Anarchism and anarcho-syndicalism are by no means “exceptional” or “extraordinary” phenomena in the history of political-social movements; it was only after the First World War with the co-option or seduction of “socialist” trade unionism and “socialist” parties into the parliamentary political system that—with the notable exceptions like Spain, Argentina, and Sweden—the influence of anti-political, anti-statist, and direct-action oriented revolutionary syndicalism began to fade elsewhere in the world.

Even though anarchism and anarcho-syndicalism have proved less stable and robust than anarchists could have hoped for—characterised as they have been by both chronological and geographical discontinuity—they nevertheless still bloom when and where least expected. Often disappearing from view and written off by historians such as George Woodcock, they then reappear, unannounced, with explosions of protest.
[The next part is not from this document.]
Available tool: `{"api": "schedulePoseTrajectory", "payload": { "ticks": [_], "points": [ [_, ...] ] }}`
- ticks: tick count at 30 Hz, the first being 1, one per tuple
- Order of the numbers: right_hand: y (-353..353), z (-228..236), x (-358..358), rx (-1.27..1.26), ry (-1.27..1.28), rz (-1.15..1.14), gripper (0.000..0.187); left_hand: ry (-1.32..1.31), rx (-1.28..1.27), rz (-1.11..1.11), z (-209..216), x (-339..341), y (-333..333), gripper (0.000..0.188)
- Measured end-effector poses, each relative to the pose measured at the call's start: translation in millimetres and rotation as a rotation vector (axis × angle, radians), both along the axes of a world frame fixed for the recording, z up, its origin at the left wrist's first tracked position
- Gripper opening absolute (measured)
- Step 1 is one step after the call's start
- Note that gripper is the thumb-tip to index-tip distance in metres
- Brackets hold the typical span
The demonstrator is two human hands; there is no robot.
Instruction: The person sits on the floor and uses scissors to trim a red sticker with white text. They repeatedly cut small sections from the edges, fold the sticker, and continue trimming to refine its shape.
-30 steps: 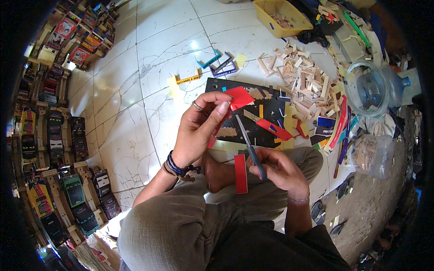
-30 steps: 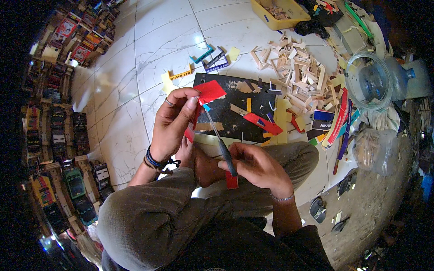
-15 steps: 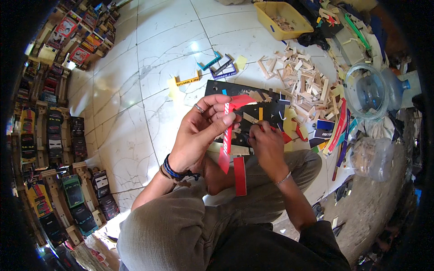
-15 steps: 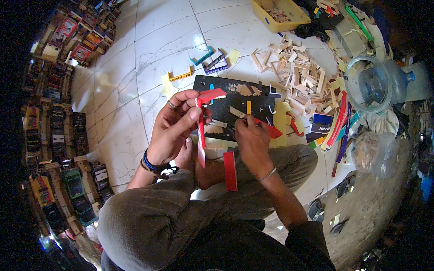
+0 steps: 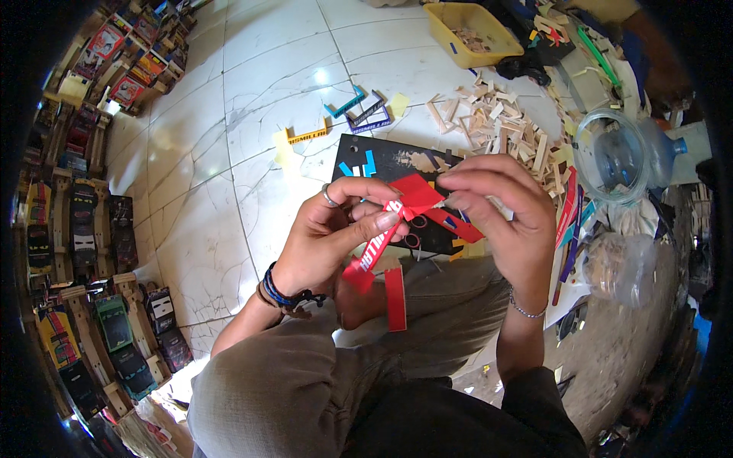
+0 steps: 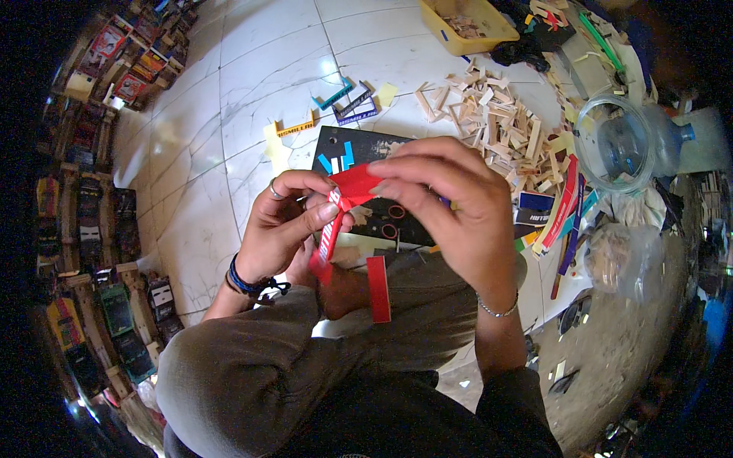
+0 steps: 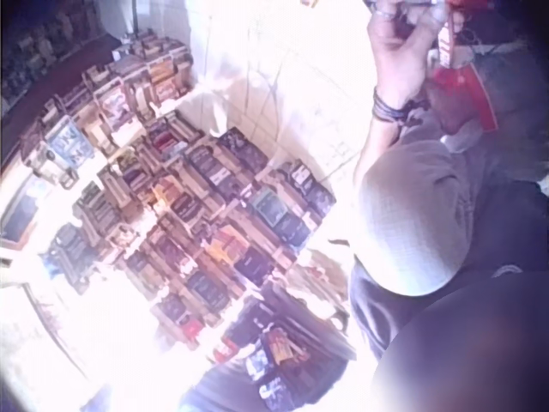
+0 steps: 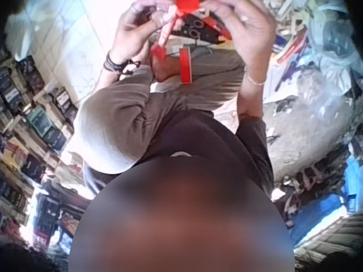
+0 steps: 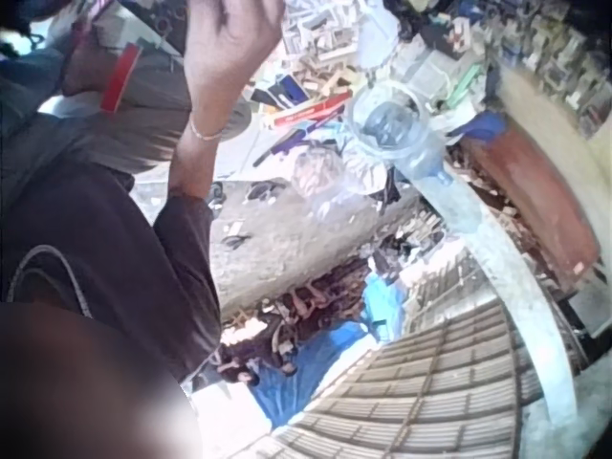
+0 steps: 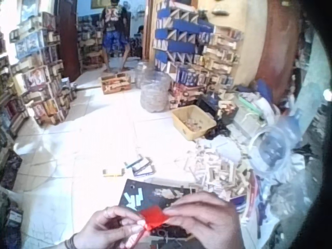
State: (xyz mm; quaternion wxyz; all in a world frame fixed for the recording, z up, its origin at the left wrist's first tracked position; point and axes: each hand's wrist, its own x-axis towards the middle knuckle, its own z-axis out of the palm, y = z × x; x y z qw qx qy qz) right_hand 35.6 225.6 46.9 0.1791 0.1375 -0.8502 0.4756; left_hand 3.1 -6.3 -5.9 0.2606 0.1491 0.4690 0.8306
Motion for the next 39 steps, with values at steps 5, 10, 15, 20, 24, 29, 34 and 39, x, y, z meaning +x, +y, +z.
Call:
{"api": "schedulePoseTrajectory", "payload": {
  "ticks": [5, 10, 15, 20, 24, 29, 34, 39],
  "points": [
    [-9.6, 8.0, -1.7, 0.258, -0.051, 0.102, 0.021, 0.009, 0.043, -0.009, -1.2, 0.3, 1.3, 0.029],
    [-9.4, 5.1, 4.1, 0.347, 0.015, 0.116, 0.025, -0.063, 0.012, -0.021, 1.1, 0.9, 0.6, 0.028],
    [-9.9, 5.6, 12.8, 0.584, 0.148, 0.095, 0.027, -0.118, 0.014, -0.033, -1.9, 1.8, 2.0, 0.028],
    [-14.4, 1.9, 20.1, 0.701, 0.205, 0.057, 0.026, -0.177, 0.028, -0.066, -6.4, -0.1, 3.0, 0.026],
    [-17.3, -3.8, 23.5, 0.719, 0.222, 0.044, 0.03, -0.238, 0.041, -0.099, -6.7, 1.4, 5.2, 0.026],
    [-22.8, -10.8, 24.0, 0.668, 0.185, -0.015, 0.029, -0.3, 0.065, -0.137, -6.0, 2.4, 5.8, 0.03],
    [-27.2, -14.0, 22.8, 0.559, 0.177, -0.057, 0.023, -0.356, 0.085, -0.168, -6.6, 2.2, 4.1, 0.034],
    [-26.4, -19.9, 23.5, 0.549, 0.132, -0.061, 0.024, -0.397, 0.084, -0.19, -8.6, 0.9, 3.5, 0.037]
  ]
}}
The present work, however, is neither obituary nor panegyric; it is the first of a two-volume critical analysis of the ongoing evolution of anarchist ideas and movements, the social project for freedom and how best to transform and organise a coercion-free future society based on the principles of communitarianism, direct democracy—and consistency between means and ends.

Nor is it an anthology of anarchist writings or a history of libertarian movements; it is an attempt to define anarchism within the framework of classical Marxism, economic liberalism, and the ideas of P. J. Proudhon, and assess the impact—or not—of these anarchist and syndicalist ideas, and rethink ways to implement these ideas and practices in the global economy of the twenty-first century.

The work is not only an invaluable reference source, it is thought-provoking, insightful and encyclopaedic in scope, synthesizing as it does, a global history of the movement and the ideas which drive it, while at the same time challenging, constructively, many commonly-held views and misconceptions about anarchism and revolutionary syndicalism.

** Stuart Christie is a Scottish anarchist journalist, writer, and translator, born in 1946, who has been active in the movement since the age of sixteen. Having hitchhiked into fascist Spain in 1964 with the intention of assassinating dictator Francisco Franco, Christie and accomplice Fernando Carballo Blanco were arrested. Christie was found in possession of explosives and faced grim execution by garrote, but he was freed three years later after an international campaign for his release by the likes of Jean-Paul Sartre. Back in Britain, he helped reestablish the Anarchist Black Cross for the support of political prisoners in Spain and elsewhere—one of the movement’s longest-surviving initiatives—and the journal "Black Flag. " In 1972, he was acquitted of involvement in the Angry Brigade’s sabotage campaign after one of the longest criminal trials in British history. He went on to found Cienfuegos Press and later Christie Books, and remains an active militant contributing to the broader anarchist movement.